L’Allemagne est devenue en quelques années la référence vers laquelle les autres gouvernements européens se sont tous mis à lorgner : belle croissance, chômage en chute libre, balance commerciale excédentaire, budget maîtrisé, taux d’intérêt très faibles, etc. Il semble que la crise ne touche pas nos voisins, qui font bien des envieux.
Pourtant, l’attitude de l’Allemagne pourrait bien se retourner contre elle à moyen terme. Son environnement, c’est l’Union Européenne, avec laquelle elle réalise la plus grande partie de ses exportations. Et si aujourd’hui elle est en excédent, c’est avant tout avec l’Europe. Elle joue en quelque sorte au niveau européen le rôle de producteur universel en inondant le vieux continent de ses produits. On mesure donc bien le risque d’une chute de la consommation liée aux politiques de rigueur qui se multiplient dans toute l’Europe. C’est pour cette raison que l’insistance de Mme Merkel à réclamer de telles politiques laisse circonspect.
L’Allemagne a en fait un rôle d’équilibriste : elle dépend de la bonne santé de ses voisins pour sa balance commerciale, mais bénéficie du marasme de ceux-ci en passant pour la valeur refuge vers laquelle se ruent les investisseurs en mal de placements sûrs, provoquant une chute des taux d’intérêts – récemment, l’Allemagne a même pu emprunter quelques milliards à un taux négatif ! Les raisons de cela sont qu’une partie de la croissance allemande est due à sa forte demande intérieure, elle-même assise sur une politique de déficit important : à titre de comparaison, les déficits primaires de l’Espagne et de l’Italie sont plus faibles. Une hausse rapide des taux d’intérêt de la dette allemande pourrait sonner le glas de cette situation et précipiter son explosion, et avec elle celle de toute l’Europe.

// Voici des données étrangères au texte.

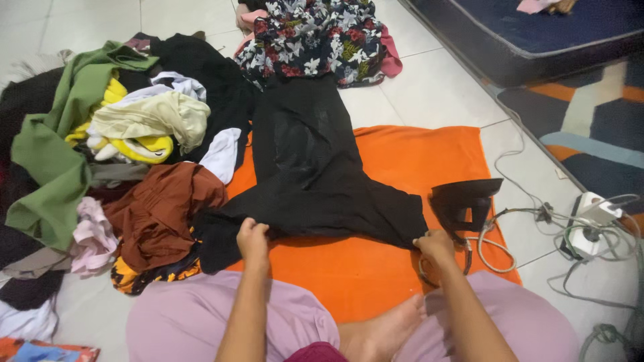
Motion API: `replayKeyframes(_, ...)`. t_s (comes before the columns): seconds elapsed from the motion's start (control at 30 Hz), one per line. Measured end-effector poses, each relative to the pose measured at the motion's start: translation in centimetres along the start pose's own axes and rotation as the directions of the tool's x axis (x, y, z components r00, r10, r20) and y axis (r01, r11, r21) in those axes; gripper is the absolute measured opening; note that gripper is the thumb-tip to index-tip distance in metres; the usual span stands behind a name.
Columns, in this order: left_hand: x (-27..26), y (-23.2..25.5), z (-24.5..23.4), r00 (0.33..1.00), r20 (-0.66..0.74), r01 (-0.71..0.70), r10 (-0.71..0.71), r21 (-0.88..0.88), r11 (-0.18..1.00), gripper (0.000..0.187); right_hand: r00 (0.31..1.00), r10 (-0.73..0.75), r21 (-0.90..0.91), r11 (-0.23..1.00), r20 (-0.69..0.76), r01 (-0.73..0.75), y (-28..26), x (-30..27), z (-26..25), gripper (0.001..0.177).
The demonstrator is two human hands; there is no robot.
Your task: The person irons a black t-shirt laid out on an orange cloth on the floor. They use a handheld iron to smooth the sleeves and body of the shirt, adjusting the fabric with their hands between passes.
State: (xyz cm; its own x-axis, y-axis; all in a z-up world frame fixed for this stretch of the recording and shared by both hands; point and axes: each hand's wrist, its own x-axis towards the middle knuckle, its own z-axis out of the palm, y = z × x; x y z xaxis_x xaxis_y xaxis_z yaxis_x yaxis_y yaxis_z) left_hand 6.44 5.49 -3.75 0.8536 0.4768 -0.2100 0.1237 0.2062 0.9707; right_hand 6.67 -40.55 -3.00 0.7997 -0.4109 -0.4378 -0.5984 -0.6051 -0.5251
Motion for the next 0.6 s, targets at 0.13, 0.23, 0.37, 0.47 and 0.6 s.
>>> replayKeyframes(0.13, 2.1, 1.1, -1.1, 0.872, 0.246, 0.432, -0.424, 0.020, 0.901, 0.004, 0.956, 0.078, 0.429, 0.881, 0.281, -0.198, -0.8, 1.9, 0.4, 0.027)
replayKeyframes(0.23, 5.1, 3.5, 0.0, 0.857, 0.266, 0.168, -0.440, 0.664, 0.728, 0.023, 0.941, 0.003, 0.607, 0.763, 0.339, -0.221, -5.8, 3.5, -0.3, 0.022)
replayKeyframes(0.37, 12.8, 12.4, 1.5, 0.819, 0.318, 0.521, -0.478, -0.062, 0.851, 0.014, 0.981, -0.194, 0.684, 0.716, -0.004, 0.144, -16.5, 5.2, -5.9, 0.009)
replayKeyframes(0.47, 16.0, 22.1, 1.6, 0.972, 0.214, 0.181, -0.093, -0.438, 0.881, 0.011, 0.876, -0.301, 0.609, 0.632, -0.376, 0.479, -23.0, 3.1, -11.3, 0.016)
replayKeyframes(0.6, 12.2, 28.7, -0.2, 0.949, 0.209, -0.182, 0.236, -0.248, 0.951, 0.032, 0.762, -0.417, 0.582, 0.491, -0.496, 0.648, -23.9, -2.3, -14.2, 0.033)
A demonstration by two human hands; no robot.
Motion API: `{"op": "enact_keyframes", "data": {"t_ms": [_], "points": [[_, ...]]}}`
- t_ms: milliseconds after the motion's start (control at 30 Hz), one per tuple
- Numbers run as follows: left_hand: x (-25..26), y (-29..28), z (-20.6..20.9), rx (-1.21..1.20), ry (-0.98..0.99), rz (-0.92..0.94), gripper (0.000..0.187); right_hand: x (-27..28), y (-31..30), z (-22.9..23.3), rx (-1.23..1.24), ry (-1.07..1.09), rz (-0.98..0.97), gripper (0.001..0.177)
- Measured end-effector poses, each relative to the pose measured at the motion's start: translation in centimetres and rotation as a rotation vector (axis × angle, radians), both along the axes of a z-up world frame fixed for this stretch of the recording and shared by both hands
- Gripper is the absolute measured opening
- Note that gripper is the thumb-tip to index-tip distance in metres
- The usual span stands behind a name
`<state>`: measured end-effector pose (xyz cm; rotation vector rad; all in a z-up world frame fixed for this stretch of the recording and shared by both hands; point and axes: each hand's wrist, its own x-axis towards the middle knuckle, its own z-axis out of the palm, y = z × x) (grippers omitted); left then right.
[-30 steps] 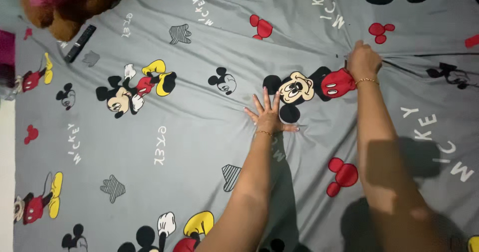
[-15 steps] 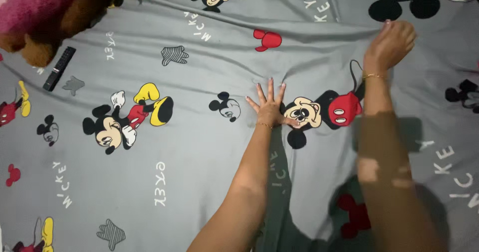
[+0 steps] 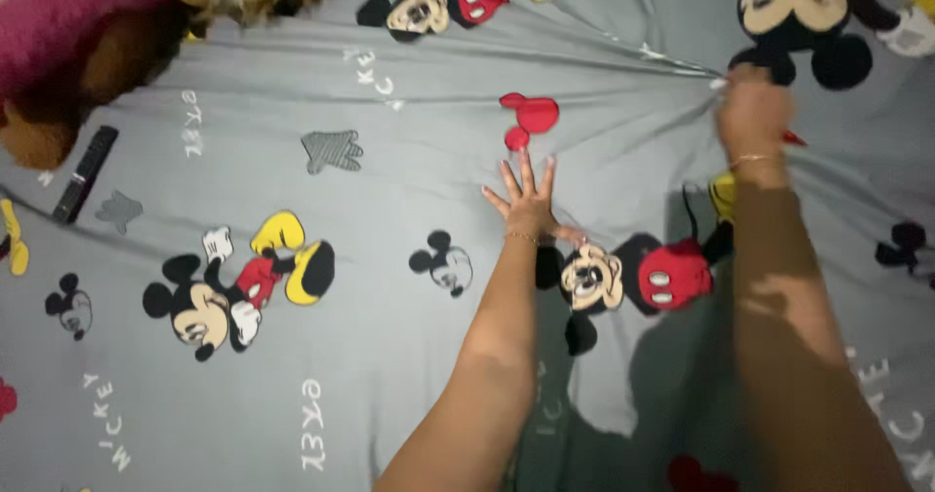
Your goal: The person smooths a grey Mickey Mouse patterned bed sheet on a bed using both hands. They move a green teddy bear and a brown blanket aside to reach the sheet underneath, then continue smoothing the fabric across the surface.
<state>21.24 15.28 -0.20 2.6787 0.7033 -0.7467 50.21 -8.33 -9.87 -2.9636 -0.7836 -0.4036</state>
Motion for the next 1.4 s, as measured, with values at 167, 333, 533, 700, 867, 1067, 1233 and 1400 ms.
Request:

La Chancelière Angela Merkel souffle donc le chaud et le froid depuis le début de la crise : si une crise longue mais légère est bénéfique pour l’Allemagne, un effondrement de la zone serait une catastrophe pour elle. C’est comme si elle s’efforçait de maintenir ses voisins sous assistance respiratoire en espérant que le statu quo dure le plus longtemps possible. Ce jeu est très dangereux et intenable à long terme. Un pays n’a jamais sucé la moelle de ses voisins très longtemps sans engendrer de conséquences très néfastes et durables. En cela, l’analogie avec Bismarck n’était pas si scandaleuse…
1 réponse to “À quel jeu joue l’Allemagne ?”
19 janvier 2012
DavidLimpide !
J’en conclue que la position d’A. Merkel est logique et que ça veut donc aussi que l’Allemagne a un problème de déficit. C’est ça ?
L’Allemagne doit aussi jouer à l’équilibriste au niveau national pour résorber son déficit, sans perdre en dynamisme (basé sur son déficit) et sans risquer d’affoler les indicateurs économiques standards (chômage, croissance et balance commerciale). Et il faut qu’elle le fasse plus rapidement que les autres pays européens si elle veut garder la même aura.